(DATA SHOWN)
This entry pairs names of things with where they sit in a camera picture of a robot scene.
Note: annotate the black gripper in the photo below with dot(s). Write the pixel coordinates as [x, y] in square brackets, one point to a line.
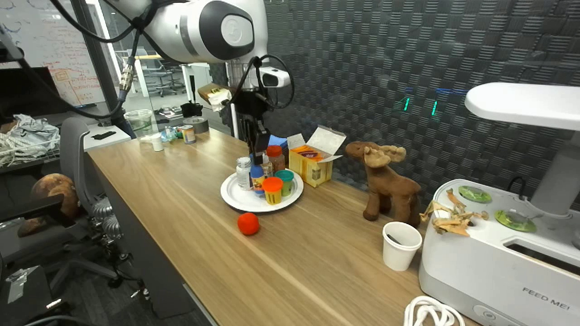
[251, 111]

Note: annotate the brown spice bottle orange lid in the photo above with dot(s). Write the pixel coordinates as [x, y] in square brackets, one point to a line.
[276, 158]

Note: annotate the white pill bottle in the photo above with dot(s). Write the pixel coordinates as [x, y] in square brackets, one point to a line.
[243, 172]

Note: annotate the blue toy bottle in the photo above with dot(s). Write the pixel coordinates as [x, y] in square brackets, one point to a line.
[256, 178]

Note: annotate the small tub with teal lid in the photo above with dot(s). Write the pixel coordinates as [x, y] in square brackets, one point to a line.
[285, 181]

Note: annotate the yellow tub with orange lid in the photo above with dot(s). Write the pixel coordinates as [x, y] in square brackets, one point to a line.
[272, 190]

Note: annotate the orange ball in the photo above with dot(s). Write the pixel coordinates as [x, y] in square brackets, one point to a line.
[249, 225]

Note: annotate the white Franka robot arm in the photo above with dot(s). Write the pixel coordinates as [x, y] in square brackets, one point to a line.
[205, 27]

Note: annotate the white paper plate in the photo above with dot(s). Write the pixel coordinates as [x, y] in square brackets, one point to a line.
[242, 196]

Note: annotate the open yellow cardboard box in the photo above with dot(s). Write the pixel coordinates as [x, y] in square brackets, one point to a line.
[314, 165]

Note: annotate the small printed can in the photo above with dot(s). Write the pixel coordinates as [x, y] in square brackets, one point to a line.
[187, 134]

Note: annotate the clear plastic jar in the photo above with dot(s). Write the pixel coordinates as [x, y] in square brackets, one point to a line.
[142, 123]

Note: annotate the brown moose plush toy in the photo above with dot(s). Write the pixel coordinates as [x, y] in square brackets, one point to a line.
[392, 187]

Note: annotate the black slanted pole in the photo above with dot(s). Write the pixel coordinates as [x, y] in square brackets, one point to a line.
[102, 65]

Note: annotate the white paper cup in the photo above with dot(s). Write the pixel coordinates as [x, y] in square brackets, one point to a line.
[399, 250]

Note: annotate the grey office chair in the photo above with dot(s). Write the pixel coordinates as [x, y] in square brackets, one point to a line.
[75, 156]

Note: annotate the tan dried scraps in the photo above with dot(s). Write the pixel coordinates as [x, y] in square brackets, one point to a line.
[454, 218]

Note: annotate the pale fabric pile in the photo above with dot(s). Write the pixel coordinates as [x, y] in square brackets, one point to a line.
[30, 136]

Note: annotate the white bowl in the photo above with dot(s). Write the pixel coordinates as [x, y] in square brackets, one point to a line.
[483, 272]

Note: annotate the amber wrist camera block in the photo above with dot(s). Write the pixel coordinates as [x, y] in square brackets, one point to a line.
[214, 94]

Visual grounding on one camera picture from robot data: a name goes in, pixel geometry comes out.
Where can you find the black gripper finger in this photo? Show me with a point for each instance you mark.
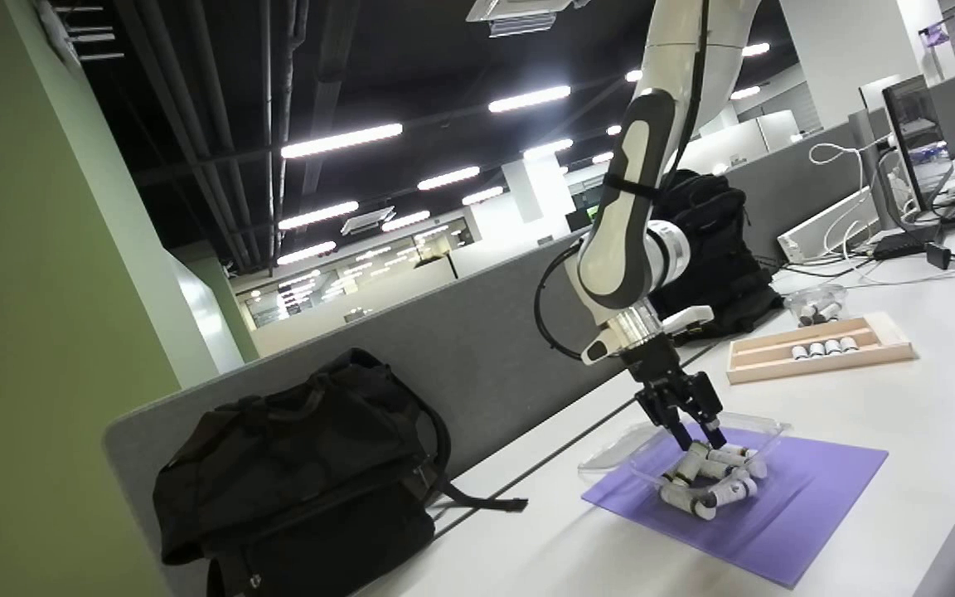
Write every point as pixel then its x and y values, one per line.
pixel 709 416
pixel 668 424

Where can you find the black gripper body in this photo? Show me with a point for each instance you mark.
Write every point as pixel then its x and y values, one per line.
pixel 664 377

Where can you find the small white bottle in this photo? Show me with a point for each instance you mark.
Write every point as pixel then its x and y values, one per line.
pixel 735 452
pixel 718 479
pixel 728 499
pixel 699 458
pixel 675 479
pixel 756 470
pixel 682 502

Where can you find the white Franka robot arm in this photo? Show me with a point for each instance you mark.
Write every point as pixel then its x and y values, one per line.
pixel 636 209

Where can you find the white bottle in wooden tray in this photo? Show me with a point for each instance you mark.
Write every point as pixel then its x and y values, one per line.
pixel 800 352
pixel 831 349
pixel 812 349

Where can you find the wooden tray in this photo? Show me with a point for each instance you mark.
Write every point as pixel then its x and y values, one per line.
pixel 819 352

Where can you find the purple mat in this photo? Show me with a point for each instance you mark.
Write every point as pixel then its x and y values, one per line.
pixel 795 508

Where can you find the round clear plastic tub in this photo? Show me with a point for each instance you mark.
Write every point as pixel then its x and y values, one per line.
pixel 818 303

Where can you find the grey desk partition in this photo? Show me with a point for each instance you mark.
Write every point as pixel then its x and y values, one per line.
pixel 477 344

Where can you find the black power adapter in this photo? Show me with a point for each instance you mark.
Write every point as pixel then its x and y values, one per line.
pixel 895 243

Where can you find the ceiling fluorescent light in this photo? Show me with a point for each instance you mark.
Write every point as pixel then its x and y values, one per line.
pixel 447 176
pixel 341 142
pixel 529 97
pixel 320 214
pixel 306 255

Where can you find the black laptop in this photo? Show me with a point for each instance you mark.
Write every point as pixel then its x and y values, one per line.
pixel 925 143

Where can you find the black duffel bag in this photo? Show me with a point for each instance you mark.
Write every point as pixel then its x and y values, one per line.
pixel 300 475

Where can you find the ceiling air conditioner unit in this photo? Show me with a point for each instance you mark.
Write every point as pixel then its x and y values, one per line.
pixel 520 14

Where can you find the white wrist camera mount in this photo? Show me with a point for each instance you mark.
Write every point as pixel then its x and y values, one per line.
pixel 684 320

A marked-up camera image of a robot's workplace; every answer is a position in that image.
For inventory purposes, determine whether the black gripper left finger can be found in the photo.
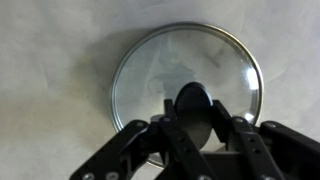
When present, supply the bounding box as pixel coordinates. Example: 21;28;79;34
69;98;218;180

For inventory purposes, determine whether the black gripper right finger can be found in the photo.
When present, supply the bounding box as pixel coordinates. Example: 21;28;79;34
212;99;320;180

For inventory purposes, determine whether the glass lid with black knob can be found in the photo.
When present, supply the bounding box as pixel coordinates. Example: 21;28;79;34
110;21;265;170

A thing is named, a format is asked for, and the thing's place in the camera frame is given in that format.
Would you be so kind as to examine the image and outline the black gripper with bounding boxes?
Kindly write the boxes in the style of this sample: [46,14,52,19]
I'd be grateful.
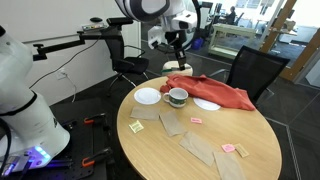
(End DATA SHOWN)
THE TASK =
Would you please print out all the records above exactly, minus any pictures?

RESPONSE AREA =
This entry pairs names of things with where they sit in a camera picture of a robot scene.
Note: annotate the black gripper in the photo below with dot(s). Write the pixel coordinates as [x, y] in square brackets, one point to a line.
[251, 111]

Note: annotate the brown spice bottle orange lid in the photo above with dot(s). Write the pixel coordinates as [x, y] in square brackets, one point to a line.
[276, 158]

Note: annotate the white pill bottle in the photo above with dot(s). Write the pixel coordinates as [x, y] in square brackets, one point to a line.
[243, 172]

Note: annotate the blue toy bottle in the photo above with dot(s). Write the pixel coordinates as [x, y] in square brackets, one point to a line.
[256, 178]

Note: annotate the small tub with teal lid in the photo above with dot(s). Write the pixel coordinates as [x, y] in square brackets, one point to a line.
[285, 181]

Note: annotate the yellow tub with orange lid in the photo above with dot(s). Write the pixel coordinates as [x, y] in square brackets, one point to a line.
[272, 190]

Note: annotate the orange ball in the photo above with dot(s). Write the pixel coordinates as [x, y] in square brackets, one point to a line.
[249, 225]

Note: annotate the white Franka robot arm in the photo above with dot(s). Write the pixel coordinates as [x, y] in square brackets, one point to a line.
[205, 27]

Note: annotate the white paper plate in the photo above with dot(s). Write the pixel coordinates as [x, y] in square brackets, one point to a line.
[242, 196]

Note: annotate the open yellow cardboard box in the photo above with dot(s). Write the pixel coordinates as [x, y] in square brackets, one point to a line.
[314, 165]

Note: annotate the small printed can in the photo above with dot(s). Write the pixel coordinates as [x, y] in square brackets, one point to a line.
[187, 134]

Note: annotate the clear plastic jar in the photo above with dot(s). Write the pixel coordinates as [x, y] in square brackets, one point to a line.
[142, 123]

Note: annotate the brown moose plush toy in the photo above with dot(s). Write the pixel coordinates as [x, y] in square brackets, one point to a line.
[392, 187]

Note: annotate the black slanted pole in the photo above with dot(s). Write the pixel coordinates as [x, y] in square brackets, one point to a line.
[102, 65]

Note: annotate the white paper cup in the photo above with dot(s). Write the pixel coordinates as [x, y] in square brackets, one point to a line.
[399, 250]

Note: annotate the grey office chair in the photo above with dot(s). Write the pixel coordinates as [x, y] in square brackets, one point to a line.
[75, 156]

Note: annotate the tan dried scraps in the photo above with dot(s). Write the pixel coordinates as [x, y] in square brackets, one point to a line.
[454, 218]

Note: annotate the pale fabric pile in the photo above with dot(s). Write the pixel coordinates as [x, y] in square brackets, one point to a line.
[30, 136]

Note: annotate the white bowl in the photo above with dot(s). Write the pixel coordinates as [x, y] in square brackets, one point to a line.
[483, 272]

Note: annotate the amber wrist camera block in the photo above with dot(s). Write the pixel coordinates as [x, y] in square brackets, one point to a line.
[214, 94]

Visual grounding on one camera picture from robot data: a name goes in, pixel geometry comes out.
Where can you find the black gripper finger in this photo? Show me with a point for each instance you mark.
Write every point as pixel then its x and y values, one per line.
pixel 709 416
pixel 668 424

Where can you find the black gripper body in this photo? Show me with a point for each instance you mark.
Write every point as pixel then its x and y values, one per line.
pixel 664 377

Where can you find the small white bottle in this photo? Show me with a point for each instance you mark.
Write every point as pixel then its x and y values, one per line.
pixel 735 452
pixel 718 479
pixel 728 499
pixel 699 458
pixel 675 479
pixel 756 470
pixel 682 502

Where can you find the white Franka robot arm in this photo? Show me with a point for each instance you mark.
Write every point as pixel then its x and y values, one per line.
pixel 636 209

Where can you find the white bottle in wooden tray in this photo? Show me with a point for each instance you mark.
Write every point as pixel then its x and y values, one per line.
pixel 800 352
pixel 831 349
pixel 812 349

Where can you find the wooden tray in this photo? Show me with a point for each instance you mark.
Write every point as pixel then its x and y values, one per line.
pixel 819 352

Where can you find the purple mat in this photo? Show me with a point for each instance you mark.
Write every point as pixel then its x and y values, one per line.
pixel 795 508

Where can you find the round clear plastic tub in this photo? Show me with a point for each instance you mark.
Write every point as pixel then its x and y values, one per line.
pixel 818 303

Where can you find the grey desk partition in this photo? Show me with a point for each instance you mark.
Write every point as pixel then its x and y values, one per line.
pixel 477 344

Where can you find the black power adapter in this photo? Show me with a point for each instance you mark.
Write every point as pixel then its x and y values, one per line.
pixel 895 243

Where can you find the ceiling fluorescent light in this photo? Show me with a point for each instance you mark.
Write every point as pixel then its x and y values, one per line.
pixel 447 176
pixel 341 142
pixel 529 97
pixel 320 214
pixel 306 255

Where can you find the black laptop in this photo? Show me with a point for each instance you mark.
Write every point as pixel then its x and y values, one per line.
pixel 925 143

Where can you find the black duffel bag in this photo? Show me with a point for each instance you mark.
Write every point as pixel then its x and y values, one per line.
pixel 300 475

Where can you find the ceiling air conditioner unit in this photo? Show me with a point for each instance you mark.
Write every point as pixel then its x and y values, one per line.
pixel 520 14

Where can you find the white wrist camera mount in this photo? Show me with a point for each instance you mark.
Write every point as pixel then its x and y values, one per line.
pixel 684 320

A marked-up camera image of a robot's workplace; every answer is a position in that image.
For inventory purposes, determine whether the black gripper left finger can be found in the photo.
When present, supply the bounding box as pixel coordinates. Example: 21;28;79;34
69;98;218;180

For inventory purposes, determine whether the black gripper right finger can be found in the photo.
When present, supply the bounding box as pixel coordinates. Example: 21;28;79;34
212;99;320;180

For inventory purposes, determine whether the glass lid with black knob can be found in the photo.
When present, supply the bounding box as pixel coordinates. Example: 21;28;79;34
110;21;265;170

A thing is named, a format is asked for, and the thing's place in the camera frame is given in that format.
Would you be so kind as to examine the image and outline the black gripper with bounding boxes?
Kindly write the boxes in the style of this sample: [46,14,52,19]
I'd be grateful.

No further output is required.